Not everyone can succeed out of 30-odd players. At any point, if someone is doing incredibly well, it closes the door (for the time being) on someone else. Some great players will get injured.
Equally, Slot may get more out of certain players than Jürgen Klopp did, and some of Klopp’s brighter stars may be usurped. Klopp did not bequeath a squad at peak age, or even close.
In the Melt Zone, but perhaps able to adapt their games (and not in the Late Melt Age), are Virgil van Dijk, Mo Salah, Wataru Endō and Andy Robertson.
Form varies. Players improve, but improvement is rarely linear in life; two steps forward, one back, is common. But with every year, up to the 30-something Melt Zone, improvement can be taken as likely, if luck is on a player’s side. (Equally, you could sign someone for £57m, and they spend the whole season injured.)

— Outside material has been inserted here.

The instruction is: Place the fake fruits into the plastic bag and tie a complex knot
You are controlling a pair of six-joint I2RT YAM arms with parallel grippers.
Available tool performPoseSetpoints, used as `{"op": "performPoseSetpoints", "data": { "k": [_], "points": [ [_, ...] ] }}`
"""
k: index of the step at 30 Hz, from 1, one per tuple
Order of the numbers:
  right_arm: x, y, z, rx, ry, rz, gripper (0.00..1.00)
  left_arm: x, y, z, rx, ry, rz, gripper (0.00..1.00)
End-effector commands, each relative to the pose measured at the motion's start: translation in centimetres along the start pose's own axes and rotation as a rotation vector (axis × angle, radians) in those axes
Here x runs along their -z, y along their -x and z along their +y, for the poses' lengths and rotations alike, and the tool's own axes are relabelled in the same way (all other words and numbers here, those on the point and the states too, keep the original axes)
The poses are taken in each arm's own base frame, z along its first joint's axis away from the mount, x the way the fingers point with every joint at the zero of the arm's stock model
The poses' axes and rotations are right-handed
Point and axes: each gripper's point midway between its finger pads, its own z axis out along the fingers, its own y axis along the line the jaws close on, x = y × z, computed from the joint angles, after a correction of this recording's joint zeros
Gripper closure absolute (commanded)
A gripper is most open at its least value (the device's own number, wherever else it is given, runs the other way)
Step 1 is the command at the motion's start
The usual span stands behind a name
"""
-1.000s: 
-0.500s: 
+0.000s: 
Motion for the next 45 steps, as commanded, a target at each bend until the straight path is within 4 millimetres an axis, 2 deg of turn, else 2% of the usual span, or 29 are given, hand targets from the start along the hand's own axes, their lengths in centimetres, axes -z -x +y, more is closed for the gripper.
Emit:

About 18 months ago, Jota was highly profligate, wasting a ton of xG, over a number of seasons for Liverpool and Wolves; thereafter he was highly prolific.
Is he maturing into a cold-eyed finisher aged 27, or is he just running hot? Díaz, at the same age, had always been deadly, but then became wasteful, albeit in a season of trauma. (And I still think he’s the best improviser in the six-yard box I’ve ever seen.)
Career-wise, going back several years, Gakpo is the Reds’ best finisher in relation to xG, albeit he lost his mojo last season – but regained it later on, and shone again at a major tournament in orange. He looked great on the left wing this summer.
Núñez could tear an opposition defence apart, or end up punching people in the crowd. Logic suggests he will mature (and taller strikers peak later), but I wouldn’t bank on it. With Núñez, literally nothing would surprise me, good or bad.